Bien que les premières copies n’aient différé des oeuvres originales que par des détails de style, la chinoiserie devint elle même un style.
En 1715, la mort de Louis XIV avait été accueillie avec un profond soulagement par le peuple français, soulagement qui se manifesta non seulement par une inflation et par les spéculations insensées de john Law, mais aussi par l’éclosion d’un style nouveau et beaucoup plus frivole, décrit plus haut. La popularité croissante de l’art oriental, en général, et de la porcelaine, en particulier, favorisa beaucoup ce mouvement.
L’arrivée d’une ambassade siamoise à Paris, peu avant 1698, n’eut pas une influence marquante ; mais celle d’une ambassade turque, en 1721, donna naissance à des décors d’inspiration analogue à celle des chinoiseries. Et l’on vit se répandre les turqueries. Des marchands turcs enturbannés déambulant sur les quais de Venise apparaissent, en 1740, sur les porcelaines de Meissen. Les dessins étaient tirés de gravures vénitiennes.
La vogue universelle que la porcelaine connut à partir de 1650 incita les artistes à imiter le procédé chinois. En Chine, la porcelaine était souvent employée en architecture et, dès 1670, Louis XIV édifia le « Trianon de porcelaine » dans le parc de Versailles, pour mine de Montespan. Démolie en 1687, cette construction n’était pas en porcelaine, mais en carreaux de faïence décorés comme la porcelaine. Pendant la période rococo, en particulier, le nombre des galeries de porcelaines égala celui des galeries de tableaux et on chercha à fabriquer des objets aussi grands que des tables, des encadrements de miroirs, des chandeliers et des manteaux de cheminées dans cette matière nouvellement découverte et qui fit bientôt fureur à Paris et à la cour.

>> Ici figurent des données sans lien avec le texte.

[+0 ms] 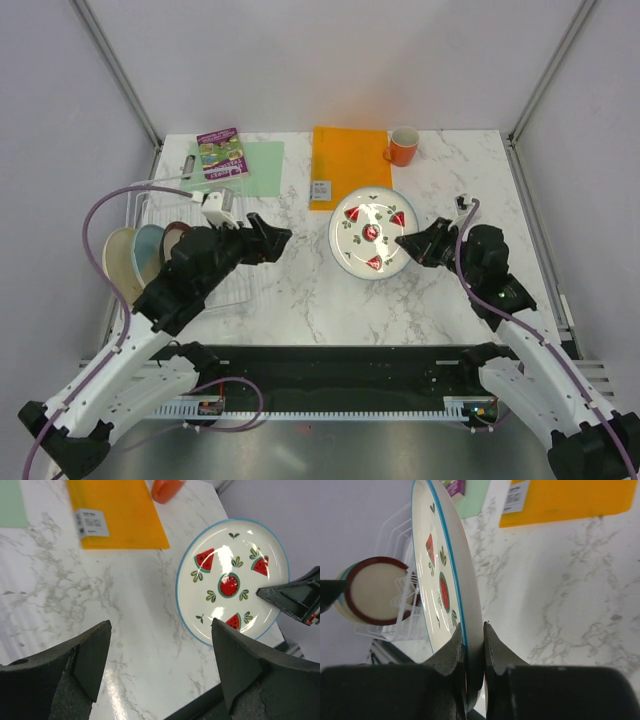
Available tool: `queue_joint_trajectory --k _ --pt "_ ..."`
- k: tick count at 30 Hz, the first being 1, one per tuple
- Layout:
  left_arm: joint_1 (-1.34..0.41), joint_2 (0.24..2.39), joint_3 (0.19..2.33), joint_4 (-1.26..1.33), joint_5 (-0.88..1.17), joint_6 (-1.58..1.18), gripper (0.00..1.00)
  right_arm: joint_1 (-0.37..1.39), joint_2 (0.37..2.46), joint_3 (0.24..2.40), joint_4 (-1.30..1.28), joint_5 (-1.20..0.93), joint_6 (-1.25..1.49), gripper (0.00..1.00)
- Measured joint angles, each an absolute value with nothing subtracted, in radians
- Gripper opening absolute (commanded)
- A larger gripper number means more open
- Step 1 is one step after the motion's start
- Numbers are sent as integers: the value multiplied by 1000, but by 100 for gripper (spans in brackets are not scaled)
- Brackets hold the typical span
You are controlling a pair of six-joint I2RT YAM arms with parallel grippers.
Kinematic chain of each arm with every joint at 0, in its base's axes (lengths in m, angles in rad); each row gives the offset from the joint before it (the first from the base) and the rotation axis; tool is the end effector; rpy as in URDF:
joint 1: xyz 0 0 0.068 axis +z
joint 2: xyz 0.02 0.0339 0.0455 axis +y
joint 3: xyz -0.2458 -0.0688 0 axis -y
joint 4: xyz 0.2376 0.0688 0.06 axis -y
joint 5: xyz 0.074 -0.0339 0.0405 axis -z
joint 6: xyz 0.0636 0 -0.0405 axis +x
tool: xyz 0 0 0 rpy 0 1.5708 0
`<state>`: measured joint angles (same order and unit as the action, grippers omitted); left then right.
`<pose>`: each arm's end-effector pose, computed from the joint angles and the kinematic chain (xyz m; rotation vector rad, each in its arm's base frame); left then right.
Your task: Unload the plates from the dish rack
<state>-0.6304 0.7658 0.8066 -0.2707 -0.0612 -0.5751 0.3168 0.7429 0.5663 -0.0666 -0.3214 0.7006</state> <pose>0.1733 -0.1216 0.3222 0.0063 1.8740 -0.7950 0.1969 0.0857 0.2647 0.1263 1.9166 0.9957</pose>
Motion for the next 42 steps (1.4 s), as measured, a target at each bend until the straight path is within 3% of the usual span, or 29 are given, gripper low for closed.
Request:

Vers 1740, une dame de la cour se vantait de posséder huit services de table complets, sans compter des miroirs, des chandeliers, des horloges, des nécessaires de toilette, garnis de Saxe, ainsi que sa chambre à parer. « Certes, disait elle, le Saxe (Meissen) est très coûteux. Mais j’ai pour cette porcelaine une passion qui frise l’adoration. Je ne rêve que de Saxe. » Voilà qui donne une idée de l’engouement que suscitait cette chinoiserie. Mme de Pompadour présidait aux destinées de la Manufacture Royale de Sèvres, Louis XV en devint le propriétaire.
De petits personnages pseudo chinois apparaissent parfois dans les décors de jean Berain. Ils agrémentaient les mascarades et les spectacles, et, à la fin du XVIIe siècle, sous l’appellation erronée de pagodes (personnages accroupis, dodelinant la tête), ils servirent à l’occasion de motifs décoratifs. Les plus anciennes tapisseries de Beauvais, ornées de motifs chinois, ne sont pas antérieures au début du XVIIe.
Toutefois, la popularité des chinoiseries n’atteignit son apogée que sous la régence de Philippe d’Orléans. Le marchand Gersaint tenait boutique sur le pont Notre Dame. Il y vendait des laques, de la porcelaine et autres curiosités orientales. Son enseigne avait été peinte par son ami Watteau. Ce fut cet aspect du commerce de Gersaint qui inspira sans doute à Watteau ses chinoiseries, ainsi que les personnages pseudo chinois qui animent de temps à autres le théâtre italien qu’il appréciait tant. Les singes que l’on voit apparaître pour la première fois dans les décors de Berain inspirèrent également Watteau. Dans la Grande Singerie de Chantilly, Christophe Huet représente des signes habillés de costumes élégants, dans un cadre à la chinoise.